** To do **
Write out the listing below exactly, and omit any images you find in it.

** Information provided **

BEGIN

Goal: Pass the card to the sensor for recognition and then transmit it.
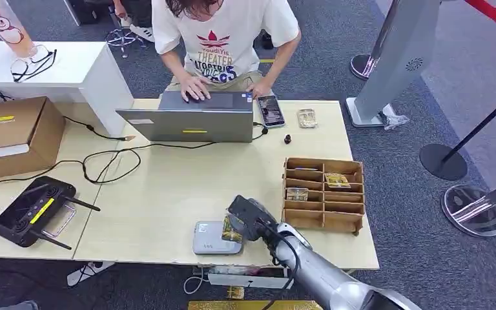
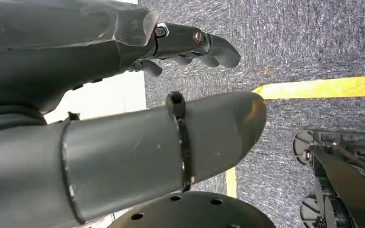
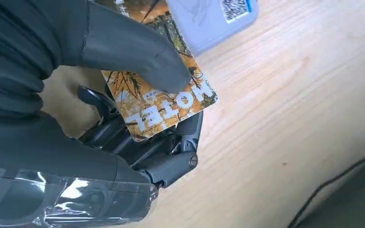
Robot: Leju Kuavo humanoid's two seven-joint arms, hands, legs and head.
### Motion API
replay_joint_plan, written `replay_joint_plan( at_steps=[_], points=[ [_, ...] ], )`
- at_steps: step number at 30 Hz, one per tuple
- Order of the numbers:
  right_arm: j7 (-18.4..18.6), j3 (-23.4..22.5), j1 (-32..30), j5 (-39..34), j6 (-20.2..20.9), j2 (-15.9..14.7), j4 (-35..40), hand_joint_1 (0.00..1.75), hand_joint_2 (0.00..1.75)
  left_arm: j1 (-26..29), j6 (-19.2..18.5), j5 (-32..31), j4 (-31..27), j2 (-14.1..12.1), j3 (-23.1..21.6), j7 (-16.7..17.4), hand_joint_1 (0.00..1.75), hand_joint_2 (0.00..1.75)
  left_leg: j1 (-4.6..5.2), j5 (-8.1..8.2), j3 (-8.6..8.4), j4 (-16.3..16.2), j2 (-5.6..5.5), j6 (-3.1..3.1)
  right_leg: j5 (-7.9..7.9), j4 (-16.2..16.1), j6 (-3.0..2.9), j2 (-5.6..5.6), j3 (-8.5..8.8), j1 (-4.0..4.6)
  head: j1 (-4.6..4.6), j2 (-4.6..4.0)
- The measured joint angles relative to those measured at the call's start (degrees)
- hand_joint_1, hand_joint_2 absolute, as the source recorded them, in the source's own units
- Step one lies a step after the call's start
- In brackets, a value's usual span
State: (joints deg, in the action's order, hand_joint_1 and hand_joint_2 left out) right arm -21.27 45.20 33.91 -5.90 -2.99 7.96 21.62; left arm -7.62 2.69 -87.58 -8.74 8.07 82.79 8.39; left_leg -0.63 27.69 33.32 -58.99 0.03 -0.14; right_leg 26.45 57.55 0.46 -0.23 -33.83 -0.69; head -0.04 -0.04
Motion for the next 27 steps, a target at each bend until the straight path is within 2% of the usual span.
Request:
replay_joint_plan(
  at_steps=[6, 27],
  points=[
    [0.3, 0.2, -0.5, 2.2, 0.3, 0.0, -0.3, 1.75, 1.75, -0.3, 0.2, -0.2, 0.0, 0.1, -0.5, 0.0, 0.00, 0.00, 0.00, 0.00, -0.03, 0.0, 0.01, 0.00, 0.00, 0.0, 0.00, 0.01, 0.01, 0.00, 0.00, 0.00],
    [-0.2, 3.7, -2.1, 9.7, -4.0, 1.0, 3.1, 1.75, 1.75, -0.6, 0.5, 0.4, 0.0, 0.3, -1.3, 0.7, 0.00, 0.00, -0.01, 0.00, -0.10, 0.0, 0.03, 0.00, 0.00, 0.0, 0.00, 0.03, 0.10, 0.00, 0.00, 0.00]
  ],
)
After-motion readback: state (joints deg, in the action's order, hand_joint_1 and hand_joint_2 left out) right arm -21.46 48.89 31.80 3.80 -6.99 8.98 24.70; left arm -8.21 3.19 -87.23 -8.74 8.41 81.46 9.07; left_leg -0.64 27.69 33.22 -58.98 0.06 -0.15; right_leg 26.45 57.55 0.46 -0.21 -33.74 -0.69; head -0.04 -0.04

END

** Finished task **
Goal: Pass the card to the sensor for recognition and then transmit it.
Robot: Leju Kuavo humanoid's two seven-joint arms, hands, legs and head.
### Motion API
replay_joint_plan, written `replay_joint_plan( at_steps=[_], points=[ [_, ...] ], )`
- at_steps: step number at 30 Hz, one per tuple
- Order of the numbers:
  right_arm: j7 (-18.4..18.6), j3 (-23.4..22.5), j1 (-32..30), j5 (-39..34), j6 (-20.2..20.9), j2 (-15.9..14.7), j4 (-35..40), hand_joint_1 (0.00..1.75), hand_joint_2 (0.00..1.75)
  left_arm: j1 (-26..29), j6 (-19.2..18.5), j5 (-32..31), j4 (-31..27), j2 (-14.1..12.1), j3 (-23.1..21.6), j7 (-16.7..17.4), hand_joint_1 (0.00..1.75), hand_joint_2 (0.00..1.75)
  left_leg: j1 (-4.6..5.2), j5 (-8.1..8.2), j3 (-8.6..8.4), j4 (-16.3..16.2), j2 (-5.6..5.5), j6 (-3.1..3.1)
  right_leg: j5 (-7.9..7.9), j4 (-16.2..16.1), j6 (-3.0..2.9), j2 (-5.6..5.6), j3 (-8.5..8.8), j1 (-4.0..4.6)
  head: j1 (-4.6..4.6), j2 (-4.6..4.0)
- The measured joint angles relative to those measured at the call's start (degrees)
- hand_joint_1, hand_joint_2 absolute, as the source recorded them, in the source's own units
- Step one lies a step after the call's start
- In brackets, a value's usual span
State: (joints deg, in the action's order, hand_joint_1 and hand_joint_2 left out) right arm -21.27 45.20 33.91 -5.90 -2.99 7.96 21.62; left arm -7.62 2.69 -87.58 -8.74 8.07 82.79 8.39; left_leg -0.63 27.69 33.32 -58.99 0.03 -0.14; right_leg 26.45 57.55 0.46 -0.23 -33.83 -0.69; head -0.04 -0.04
Motion for the next 27 steps, a target at each bend until the straight path is within 2% of the usual span.
Request:
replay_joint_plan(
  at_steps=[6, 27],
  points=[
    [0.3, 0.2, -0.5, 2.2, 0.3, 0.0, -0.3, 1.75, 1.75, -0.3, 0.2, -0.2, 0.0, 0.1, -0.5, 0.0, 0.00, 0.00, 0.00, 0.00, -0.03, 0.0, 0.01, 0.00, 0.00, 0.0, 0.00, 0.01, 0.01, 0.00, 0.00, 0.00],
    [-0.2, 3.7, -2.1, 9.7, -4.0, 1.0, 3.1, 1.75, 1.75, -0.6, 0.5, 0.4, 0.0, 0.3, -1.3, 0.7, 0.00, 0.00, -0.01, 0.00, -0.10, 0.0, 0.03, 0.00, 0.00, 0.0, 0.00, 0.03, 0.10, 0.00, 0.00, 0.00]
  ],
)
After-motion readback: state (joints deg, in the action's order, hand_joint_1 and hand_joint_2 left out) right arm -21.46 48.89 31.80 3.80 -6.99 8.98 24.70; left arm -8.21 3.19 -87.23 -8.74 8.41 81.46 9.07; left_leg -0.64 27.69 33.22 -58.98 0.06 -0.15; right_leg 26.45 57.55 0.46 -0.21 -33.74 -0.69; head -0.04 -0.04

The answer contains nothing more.